#### [TASK BRIEF]
Can you reproduce the data beneath, keeping every line exact?

#### [INFORMATION PROVIDED]
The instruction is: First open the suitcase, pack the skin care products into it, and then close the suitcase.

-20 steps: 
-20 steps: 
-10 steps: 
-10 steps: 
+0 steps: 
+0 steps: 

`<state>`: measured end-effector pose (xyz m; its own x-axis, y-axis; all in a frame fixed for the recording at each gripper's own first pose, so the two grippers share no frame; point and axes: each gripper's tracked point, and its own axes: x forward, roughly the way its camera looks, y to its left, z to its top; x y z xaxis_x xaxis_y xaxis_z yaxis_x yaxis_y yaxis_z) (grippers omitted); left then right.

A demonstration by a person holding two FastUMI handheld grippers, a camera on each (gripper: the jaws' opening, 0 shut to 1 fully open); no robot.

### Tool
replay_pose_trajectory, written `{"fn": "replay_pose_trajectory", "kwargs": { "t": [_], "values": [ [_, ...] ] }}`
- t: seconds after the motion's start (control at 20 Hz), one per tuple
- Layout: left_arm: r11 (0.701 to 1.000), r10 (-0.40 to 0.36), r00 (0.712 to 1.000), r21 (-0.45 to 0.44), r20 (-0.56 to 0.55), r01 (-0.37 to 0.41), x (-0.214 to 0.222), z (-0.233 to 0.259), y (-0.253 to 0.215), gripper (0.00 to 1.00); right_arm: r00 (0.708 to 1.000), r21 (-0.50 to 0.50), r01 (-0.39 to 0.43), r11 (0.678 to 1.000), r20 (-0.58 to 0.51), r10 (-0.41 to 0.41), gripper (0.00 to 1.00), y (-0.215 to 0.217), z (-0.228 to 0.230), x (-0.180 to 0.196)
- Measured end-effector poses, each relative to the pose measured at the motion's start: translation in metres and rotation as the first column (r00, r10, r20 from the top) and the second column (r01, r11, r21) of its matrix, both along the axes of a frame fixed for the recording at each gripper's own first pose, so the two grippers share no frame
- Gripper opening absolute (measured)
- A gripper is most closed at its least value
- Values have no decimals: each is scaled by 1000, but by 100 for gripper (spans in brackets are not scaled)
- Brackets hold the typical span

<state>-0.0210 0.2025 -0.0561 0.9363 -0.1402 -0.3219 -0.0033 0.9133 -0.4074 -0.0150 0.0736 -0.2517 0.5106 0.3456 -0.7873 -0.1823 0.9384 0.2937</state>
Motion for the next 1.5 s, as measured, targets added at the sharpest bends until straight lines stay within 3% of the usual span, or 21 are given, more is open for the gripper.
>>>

#### [EXERCISE RESPONSE]
The instruction is: First open the suitcase, pack the skin care products into it, and then close the suitcase.

-20 steps: 
-20 steps: 
-10 steps: 
-10 steps: 
+0 steps: 
+0 steps: 

`<state>`: measured end-effector pose (xyz m; its own x-axis, y-axis; all in a frame fixed for the recording at each gripper's own first pose, so the two grippers share no frame; point and axes: each gripper's tracked point, and its own axes: x forward, roughly the way its camera looks, y to its left, z to its top; x y z xaxis_x xaxis_y xaxis_z yaxis_x yaxis_y yaxis_z) (grippers omitted); left then right.

A demonstration by a person holding two FastUMI handheld grippers, a camera on each (gripper: the jaws' opening, 0 shut to 1 fully open); no robot.

### Tool
replay_pose_trajectory, written `{"fn": "replay_pose_trajectory", "kwargs": { "t": [_], "values": [ [_, ...] ] }}`
- t: seconds after the motion's start (control at 20 Hz), one per tuple
- Layout: left_arm: r11 (0.701 to 1.000), r10 (-0.40 to 0.36), r00 (0.712 to 1.000), r21 (-0.45 to 0.44), r20 (-0.56 to 0.55), r01 (-0.37 to 0.41), x (-0.214 to 0.222), z (-0.233 to 0.259), y (-0.253 to 0.215), gripper (0.00 to 1.00); right_arm: r00 (0.708 to 1.000), r21 (-0.50 to 0.50), r01 (-0.39 to 0.43), r11 (0.678 to 1.000), r20 (-0.58 to 0.51), r10 (-0.41 to 0.41), gripper (0.00 to 1.00), y (-0.215 to 0.217), z (-0.228 to 0.230), x (-0.180 to 0.196)
- Measured end-effector poses, each relative to the pose measured at the motion's start: translation in metres and rotation as the first column (r00, r10, r20 from the top) and the second column (r01, r11, r21) of its matrix, both along the axes of a frame fixed for the recording at each gripper's own first pose, so the two grippers share no frame
- Gripper opening absolute (measured)
- A gripper is most closed at its least value
- Values have no decimals: each is scaled by 1000, but by 100 for gripper (spans in brackets are not scaled)
- Brackets hold the typical span

<state>-0.0210 0.2025 -0.0561 0.9363 -0.1402 -0.3219 -0.0033 0.9133 -0.4074 -0.0150 0.0736 -0.2517 0.5106 0.3456 -0.7873 -0.1823 0.9384 0.2937</state>
Motion for the next 1.5 s, as measured, targets added at the sharpest bends until straight lines stay within 3% of the usual span, or 21 are given, more is open for the gripper.
>>>

The answer requires nothing further.